De telles actions font partie intégrante de la campagne de guerre du gouvernement Biden contre la Chine. Depuis son entrée en fonction, Biden a tenté de créer un cadre politique pour mener la guerre, avec le soutien des médias. Il s’agit notamment d’allégations de génocide chinois à l’encontre de sa minorité musulmane ouïghoure; d’une agression potentielle de la Chine contre Taïwan; et, surtout, de l’implication que les souffrances massives de ces 18 derniers mois sont en fin de compte dues, au mieux, à la négligence de la Chine, ou – au pire – à l’arme biologique la plus mortelle jamais libérée.
En promouvant ces idées, le gouvernement Biden tente également d’alléger la pression sur sa propre politique intérieure, qui est essentiellement la même que celle de Trump. La classe ouvrière américaine est parfaitement consciente que la grande majorité des décès causés par la pandémie auraient pu être évités si on avait mis en place des mesures de santé publique de base dès le début, mesures que Trump a combattues à chaque étape et que Biden abandonne maintenant en bloc.
Maintenant que Biden, le Wall Street Journal et le Washington Post ont donné vie au mensonge du laboratoire de Wuhan, il va s’inscrire dans le sang politique du pays. Après l’avoir légitimé, ils en perdront le contrôle à mesure que l’extrême droite se renforce par la propagation de ces conceptions réactionnaires. Elle servira de motif aux attaques violentes contre les Américains d’origine asiatique, qui se sont multipliées au cours de l’année écoulée.

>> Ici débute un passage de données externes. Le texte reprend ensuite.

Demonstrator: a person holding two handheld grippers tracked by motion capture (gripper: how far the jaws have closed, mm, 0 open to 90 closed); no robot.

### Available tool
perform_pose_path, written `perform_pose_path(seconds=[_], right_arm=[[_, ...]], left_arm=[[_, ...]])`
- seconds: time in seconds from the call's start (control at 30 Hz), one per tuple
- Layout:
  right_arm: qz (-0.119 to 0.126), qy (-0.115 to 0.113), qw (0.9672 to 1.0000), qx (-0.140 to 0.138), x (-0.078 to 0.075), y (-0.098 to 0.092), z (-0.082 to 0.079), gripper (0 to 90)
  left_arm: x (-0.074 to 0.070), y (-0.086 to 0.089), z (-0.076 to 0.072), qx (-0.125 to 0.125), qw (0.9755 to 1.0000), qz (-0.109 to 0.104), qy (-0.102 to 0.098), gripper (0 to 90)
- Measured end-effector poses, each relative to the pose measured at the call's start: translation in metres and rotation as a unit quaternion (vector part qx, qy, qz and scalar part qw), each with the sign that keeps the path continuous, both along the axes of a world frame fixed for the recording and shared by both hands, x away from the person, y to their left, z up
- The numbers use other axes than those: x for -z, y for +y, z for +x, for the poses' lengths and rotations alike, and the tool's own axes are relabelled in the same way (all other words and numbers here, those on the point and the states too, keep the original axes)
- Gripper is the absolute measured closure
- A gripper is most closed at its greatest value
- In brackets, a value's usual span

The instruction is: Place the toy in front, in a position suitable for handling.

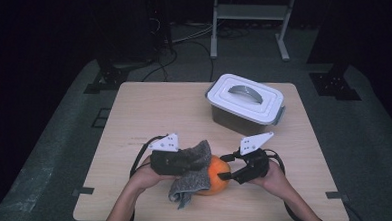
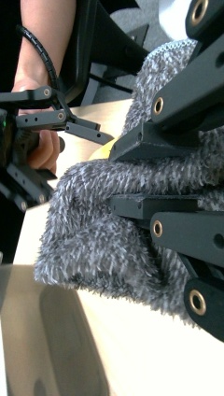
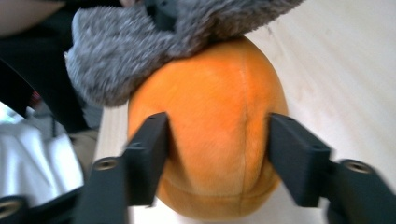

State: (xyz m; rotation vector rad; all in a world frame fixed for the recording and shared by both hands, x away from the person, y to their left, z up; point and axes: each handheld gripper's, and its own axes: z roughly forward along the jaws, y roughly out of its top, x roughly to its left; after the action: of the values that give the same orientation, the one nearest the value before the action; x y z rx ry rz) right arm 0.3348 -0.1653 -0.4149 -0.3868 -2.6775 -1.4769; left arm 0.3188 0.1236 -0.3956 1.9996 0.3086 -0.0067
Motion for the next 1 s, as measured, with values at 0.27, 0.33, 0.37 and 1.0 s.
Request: perform_pose_path(seconds=[0.27, 0.33, 0.37, 1.0], right_arm=[[0.002, 0.020, 0.9998, -0.008, 0.006, 0.005, -0.002, 41.7], [0.003, -0.023, 0.9996, -0.014, 0.000, 0.002, -0.007, 50.7], [0.003, -0.039, 0.9991, -0.017, -0.003, 0.001, -0.007, 52.6], [-0.018, 0.003, 0.9994, 0.030, 0.000, -0.014, 0.012, 31.3]], left_arm=[[-0.004, -0.006, -0.005, 0.024, 0.9997, -0.004, -0.002, 73.8], [-0.011, -0.002, -0.005, 0.020, 0.9997, -0.005, -0.013, 73.8], [-0.015, 0.001, -0.005, 0.013, 0.9997, -0.005, -0.021, 73.7], [0.008, -0.003, -0.001, 0.025, 0.9995, -0.001, 0.018, 74.1]])
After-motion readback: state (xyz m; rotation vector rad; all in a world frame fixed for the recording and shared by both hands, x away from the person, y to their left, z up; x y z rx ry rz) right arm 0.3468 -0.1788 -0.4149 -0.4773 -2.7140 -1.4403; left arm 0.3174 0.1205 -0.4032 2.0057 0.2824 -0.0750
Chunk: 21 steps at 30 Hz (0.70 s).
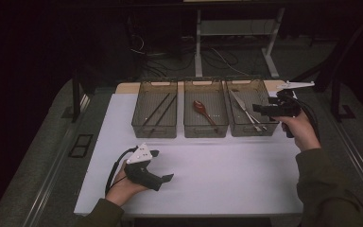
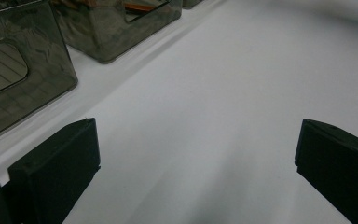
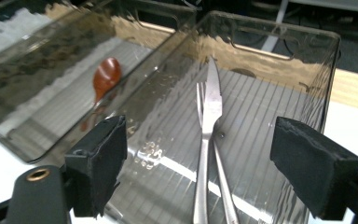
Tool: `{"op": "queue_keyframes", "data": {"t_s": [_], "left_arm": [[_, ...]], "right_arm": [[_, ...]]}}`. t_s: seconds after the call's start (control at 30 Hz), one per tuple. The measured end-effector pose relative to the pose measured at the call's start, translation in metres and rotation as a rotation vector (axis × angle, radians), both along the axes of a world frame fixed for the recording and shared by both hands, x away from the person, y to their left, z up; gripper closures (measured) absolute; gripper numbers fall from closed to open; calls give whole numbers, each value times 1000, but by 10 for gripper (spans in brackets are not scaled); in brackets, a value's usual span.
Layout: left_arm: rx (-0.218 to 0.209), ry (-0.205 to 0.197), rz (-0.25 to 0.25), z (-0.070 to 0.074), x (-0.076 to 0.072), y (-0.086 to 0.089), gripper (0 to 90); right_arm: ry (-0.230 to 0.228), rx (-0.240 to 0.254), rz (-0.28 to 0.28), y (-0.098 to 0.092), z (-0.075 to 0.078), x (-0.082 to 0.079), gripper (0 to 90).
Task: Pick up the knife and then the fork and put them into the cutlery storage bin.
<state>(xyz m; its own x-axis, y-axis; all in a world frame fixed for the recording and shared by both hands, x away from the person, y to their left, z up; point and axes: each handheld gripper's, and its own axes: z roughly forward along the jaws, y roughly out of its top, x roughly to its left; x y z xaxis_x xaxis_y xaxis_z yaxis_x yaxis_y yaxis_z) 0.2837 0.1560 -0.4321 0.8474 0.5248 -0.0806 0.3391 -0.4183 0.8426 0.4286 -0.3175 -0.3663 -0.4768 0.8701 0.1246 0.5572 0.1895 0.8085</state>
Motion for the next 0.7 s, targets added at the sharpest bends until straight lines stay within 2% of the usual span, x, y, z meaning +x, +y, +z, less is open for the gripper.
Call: {"op": "queue_keyframes", "data": {"t_s": [0.1,0.2,0.3,0.7], "left_arm": [[2,-2,7,-1,0,0,0],[4,-2,9,-1,0,0,0],[4,1,14,-2,0,1,0],[-3,2,25,-1,-1,2,0]], "right_arm": [[-37,2,8,-1,0,-14,171],[-59,17,29,0,-2,-28,138],[-76,12,49,2,-5,-39,138],[-98,6,158,21,-19,-84,138]]}}
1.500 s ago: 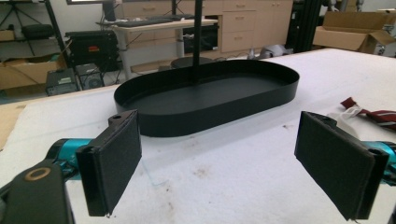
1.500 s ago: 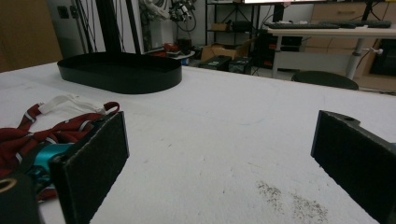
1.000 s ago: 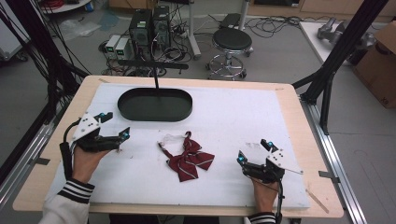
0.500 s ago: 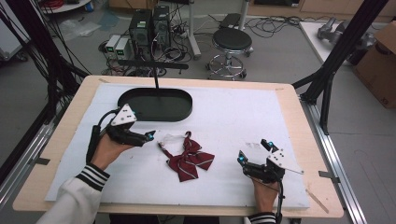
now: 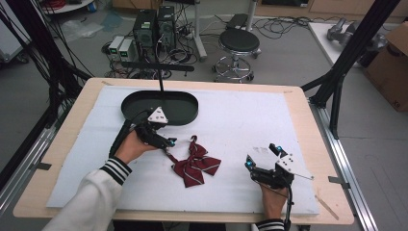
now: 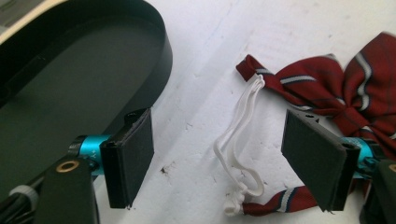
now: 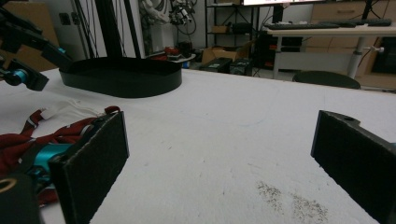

Le Washington Post a explicitement promu le sénateur fasciste Tom Cotton (représentant républicain d’Arkansas) comme quelqu’un qui a «dès le début» promu cette théorie du complot et que «les livres d’histoire» pourraient finalement «récompenser.» Cotton soutient qu’on a volé l’élection de 2020 et que Trump est toujours le chef exécutif légitime, et lui accorder une telle crédibilité ne fait que soutenir les forces politiques derrière l’insurrection du 6 janvier.
Ce sont ces forces qui bénéficient en fin de compte de l’atmosphère d’anti-science et de xénophobie engendrée par le gouvernement Biden et l’establishment médiatique américain. Ils n’ont aucun intérêt à protéger la vie de la population américaine, et encore moins à rechercher la «vérité» sur les origines de la pandémie, mais tentent de protéger les intérêts du grand patronat et de la finance du pays tout en préparant de nouvelles campagnes impérialistes à l’étranger.
Il faut s’opposer aux efforts cyniques du gouvernement Biden pour rendre la Chine responsable des crimes du capitalisme américain. Les travailleurs américains doivent rejeter la xénophobie et le nationalisme et dire ensemble avec leurs frères et sœurs chinois: notre ennemi est la classe capitaliste!